La Cina è diventata la piattaforma attraverso la quale le aziende occidentali, impossibilitate d'avere una relazione diretta, triangolano tutte le merci destinate al mercato russo che, conseguentemente, è diventato assai più permeabile ai prodotti cinesi. Per beneficiare della posizione di vantaggio geopolitico nella quale si è involontariamente ritrovata grazie agli errori strategici americani ed europei, la Cina ha bisogno di continuare a mantenere il controllo sulla Russia, cioè sperare che Donald Trump e Putin non si riavvicinino. Non solo: deve cercare di dividere il più possibile i Paesi dell'Unione europea tra di loro e nei confronti degli Usa, ammaliandoli con vantaggi economici e collegandoli infrastrutturalmente con il progetto della nuova via della seta, la cui direttrice settentrionale non a caso passa da Mosca e finisce in Germania.

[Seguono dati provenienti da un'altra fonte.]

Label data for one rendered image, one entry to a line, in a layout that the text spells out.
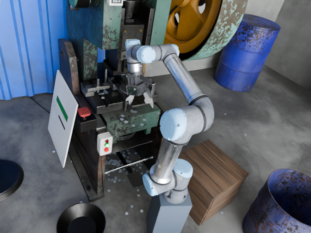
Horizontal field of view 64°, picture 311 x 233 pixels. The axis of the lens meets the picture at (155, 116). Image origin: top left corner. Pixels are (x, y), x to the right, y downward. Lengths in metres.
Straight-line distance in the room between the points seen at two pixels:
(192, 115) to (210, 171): 0.91
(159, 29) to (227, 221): 1.43
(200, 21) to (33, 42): 1.64
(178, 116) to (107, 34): 0.65
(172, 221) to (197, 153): 0.56
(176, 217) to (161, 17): 1.13
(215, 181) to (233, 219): 0.43
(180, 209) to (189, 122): 0.67
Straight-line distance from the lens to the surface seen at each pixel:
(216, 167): 1.86
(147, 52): 1.14
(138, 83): 1.30
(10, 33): 2.62
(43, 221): 1.91
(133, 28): 1.49
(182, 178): 1.31
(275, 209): 1.72
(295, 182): 2.04
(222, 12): 1.38
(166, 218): 1.55
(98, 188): 1.89
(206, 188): 1.71
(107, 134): 1.48
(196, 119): 0.96
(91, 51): 1.74
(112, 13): 1.36
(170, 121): 0.94
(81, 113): 1.42
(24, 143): 2.39
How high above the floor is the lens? 1.63
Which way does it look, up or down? 37 degrees down
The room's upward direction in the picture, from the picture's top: 12 degrees clockwise
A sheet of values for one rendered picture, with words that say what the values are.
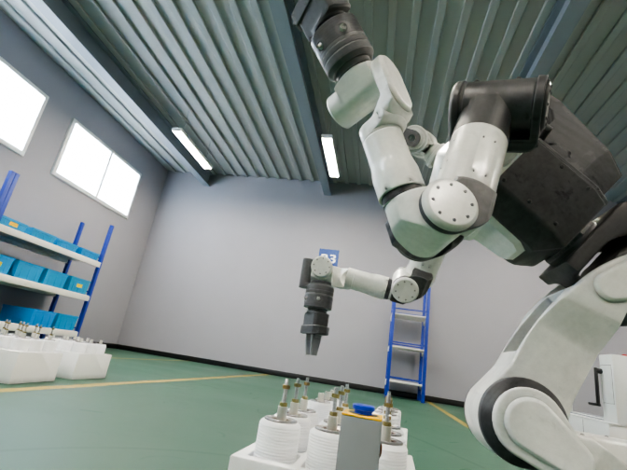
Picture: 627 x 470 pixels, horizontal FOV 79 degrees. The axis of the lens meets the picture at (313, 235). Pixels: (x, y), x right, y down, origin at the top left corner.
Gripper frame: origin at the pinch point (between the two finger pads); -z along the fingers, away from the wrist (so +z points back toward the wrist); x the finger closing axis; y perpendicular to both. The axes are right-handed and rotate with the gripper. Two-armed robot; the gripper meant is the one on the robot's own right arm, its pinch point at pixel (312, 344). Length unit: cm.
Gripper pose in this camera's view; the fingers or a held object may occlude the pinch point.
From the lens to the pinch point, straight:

Se il presidente Giorgio Napolitano, Matteo Renzi e Barack Obama non avessero ostacolato la candidatura di Franco Frattini a segretario generale della Nato e permesso la vittoria di Jens Stoltenberg oggi le relazioni tra Usa, Ue e Russia sarebbero assai differenti, quasi certamente improntate a una migliore collaborazione. Tuttavia, a Pechino sanno bene che la Nato nonostante le critiche di Trump regge. Il limite del 2%, o meglio del 4%, è per il presidente americano una scusa per mostrare la propria caparbietà richiamando all'ordine degli alleati che hanno vissuto grazie all'ombrello protettivo offerto dagli Usa. Se la connessione Transatlantica tiene, la Cina sa bene che Trump ha tre desideri: evitare che si ripeta in Europa un'egemonia tedesca, evitare che si ripeta in Europa un'asse tra Berlino e Mosca e, conseguentemente, gestire in prima persona il rapporto con la Russia. Una Russia che riuscisse a liberarsi dall'ostracismo della famiglia Transatlantica si libererebbe dall'abbraccio cinese e la cosa, ovviamente, non è benvista a Pechino.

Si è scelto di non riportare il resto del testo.